Bitcoin Is Going to Hundreds of Thousands Of Dollars.

It’s a bold claim. Here’s why we should take it seriously.

Image: Dmytro Demidko on Unsplash

Claims that Bitcoin will change hands for thousands or even millions of dollars have been made almost since the day of its inception and, so far at least, it hasn’t happened.

In other words, we have a 100% failure rate of these claims coming true.

But Bitcoin has been the world’s best performing asset for some ten years now, with an average compound annual growth return of 67.91% since 2013 (source: lazyportolioetf.com) far surpassing literally every other asset on the planet.

Go back to Bitcoin's beginning and that average annual return jumps to around 200% a year — numbers that are almost too incredible to believe.

Yet, as unlikely as it sounds, it’s true.

So does past performance allow us to open our minds to the possibilities that lay ahead or does it simply mean that Bitcoin’s best days are behind it in terms of dollar returns?

As incredible as it seems, I would argue that we’ve barely begun.

A word of warning

Of course, as a long term Bitcoiner, the actual dollar price is largely irrelevant to me, but if you’re looking to measure your net worth in dollars, or convert some or all of it back to fiat cash at some point, you will almost certainly find this point of view interesting.

You’ll not find here any discussion as to whether the conclusions mean you should sell or buy at any point. This is not trading advice, after all, but more an extrapolation of current thinking, trends, macro economics and data that neatly align to point to a conclusion that is extremely hard to argue against on any purely factual basis

In short, the evidence shows that Bitcoin will continue to increase in value, probably quite significantly, for a very long time to come.

But why?

What the experts say

‘Experts’ are generally classed as experts because they have spent hundreds, sometimes thousands, of hours working with, learning and understanding their craft. On a purely technical definition, therefore, I am also classed as an expert, though I happily concede that I remain a student of Bitcoin and probably will forever.
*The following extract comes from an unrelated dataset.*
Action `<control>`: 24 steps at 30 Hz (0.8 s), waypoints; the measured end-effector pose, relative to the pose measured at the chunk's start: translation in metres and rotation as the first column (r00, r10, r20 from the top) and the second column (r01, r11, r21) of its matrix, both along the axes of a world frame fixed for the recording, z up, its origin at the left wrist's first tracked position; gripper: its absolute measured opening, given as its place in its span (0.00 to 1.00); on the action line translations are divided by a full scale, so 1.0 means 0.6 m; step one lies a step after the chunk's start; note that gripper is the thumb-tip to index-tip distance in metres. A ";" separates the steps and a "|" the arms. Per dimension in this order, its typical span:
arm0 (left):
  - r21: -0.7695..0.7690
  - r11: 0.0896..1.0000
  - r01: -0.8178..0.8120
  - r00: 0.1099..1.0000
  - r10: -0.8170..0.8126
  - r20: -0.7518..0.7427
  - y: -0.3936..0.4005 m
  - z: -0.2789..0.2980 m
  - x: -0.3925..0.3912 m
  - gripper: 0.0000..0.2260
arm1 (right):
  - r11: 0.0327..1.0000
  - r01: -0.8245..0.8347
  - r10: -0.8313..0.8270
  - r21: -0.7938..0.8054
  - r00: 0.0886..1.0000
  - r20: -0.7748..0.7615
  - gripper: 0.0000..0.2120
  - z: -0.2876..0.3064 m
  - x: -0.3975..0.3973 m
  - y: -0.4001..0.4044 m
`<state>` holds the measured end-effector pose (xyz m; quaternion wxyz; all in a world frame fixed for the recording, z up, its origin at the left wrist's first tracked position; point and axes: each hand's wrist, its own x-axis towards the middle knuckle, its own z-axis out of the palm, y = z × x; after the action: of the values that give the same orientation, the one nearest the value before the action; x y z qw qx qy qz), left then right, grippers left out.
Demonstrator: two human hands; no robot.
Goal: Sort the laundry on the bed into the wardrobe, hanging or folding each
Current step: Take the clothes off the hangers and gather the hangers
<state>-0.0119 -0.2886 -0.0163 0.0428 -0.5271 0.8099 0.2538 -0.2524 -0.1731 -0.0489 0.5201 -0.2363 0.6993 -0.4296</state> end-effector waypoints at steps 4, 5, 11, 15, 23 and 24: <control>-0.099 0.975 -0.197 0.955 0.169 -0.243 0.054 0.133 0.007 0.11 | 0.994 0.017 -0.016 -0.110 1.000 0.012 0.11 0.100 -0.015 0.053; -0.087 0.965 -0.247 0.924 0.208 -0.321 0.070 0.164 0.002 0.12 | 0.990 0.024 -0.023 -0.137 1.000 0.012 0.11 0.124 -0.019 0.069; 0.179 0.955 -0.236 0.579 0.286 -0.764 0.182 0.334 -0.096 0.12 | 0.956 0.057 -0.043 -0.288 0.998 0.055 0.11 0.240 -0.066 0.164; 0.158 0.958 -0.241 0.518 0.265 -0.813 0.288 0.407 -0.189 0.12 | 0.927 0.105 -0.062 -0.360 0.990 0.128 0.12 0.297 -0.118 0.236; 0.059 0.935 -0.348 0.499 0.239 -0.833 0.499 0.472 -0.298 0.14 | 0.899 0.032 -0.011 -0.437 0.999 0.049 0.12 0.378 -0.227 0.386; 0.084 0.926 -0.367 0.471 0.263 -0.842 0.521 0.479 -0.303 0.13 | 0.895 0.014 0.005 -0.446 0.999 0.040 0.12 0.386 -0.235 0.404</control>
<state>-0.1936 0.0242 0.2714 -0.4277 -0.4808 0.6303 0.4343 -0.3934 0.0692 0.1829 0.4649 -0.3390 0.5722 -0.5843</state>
But in this age of social media, the value of expert opinion has been diluted by a myriad pseudo experts, people with their own agendas rather than actual knowledge and, worst of all, the influencer wannabes who are relying on production value and sensationalism over substance to make their name.

It’s ironic that in a time where we have more access to more information than ever before in human history, it’s actually harder than ever before to get a clear answer on, well, anything. The onus has shifted to the user to question, double check and verify literally everything that is presented in even the most basic google search.

Yet the information is there if you invest the time to find it.

There is a new Twitter account that monitors and collates price forecasts as they are made by genuine experts in either the Bitcoin or financial industries called, quite appropriately, Bitcoin Price Forecasts, that is worth looking at.

According to the data provided by this account as well as other commentary made elsewhere, the following is a range of recent forecasts made over the last few months that I have simply collated into a spreadsheet as follows:

Image: Author. Spreadsheet of current Bitcoin price forecasts made Oct/Nov 2023

Now obviously there are more forecasts than are listed here, but I have tried to include only forecasts where people have some form of credibility in the space. Bitcoin critics, such as Peter Schiff, for example, would put all future forecasts at zero, but because he has absolutely no credibility in the space and has been consistently and wildly wrong for well over decade, it doesn't make sense to include his views.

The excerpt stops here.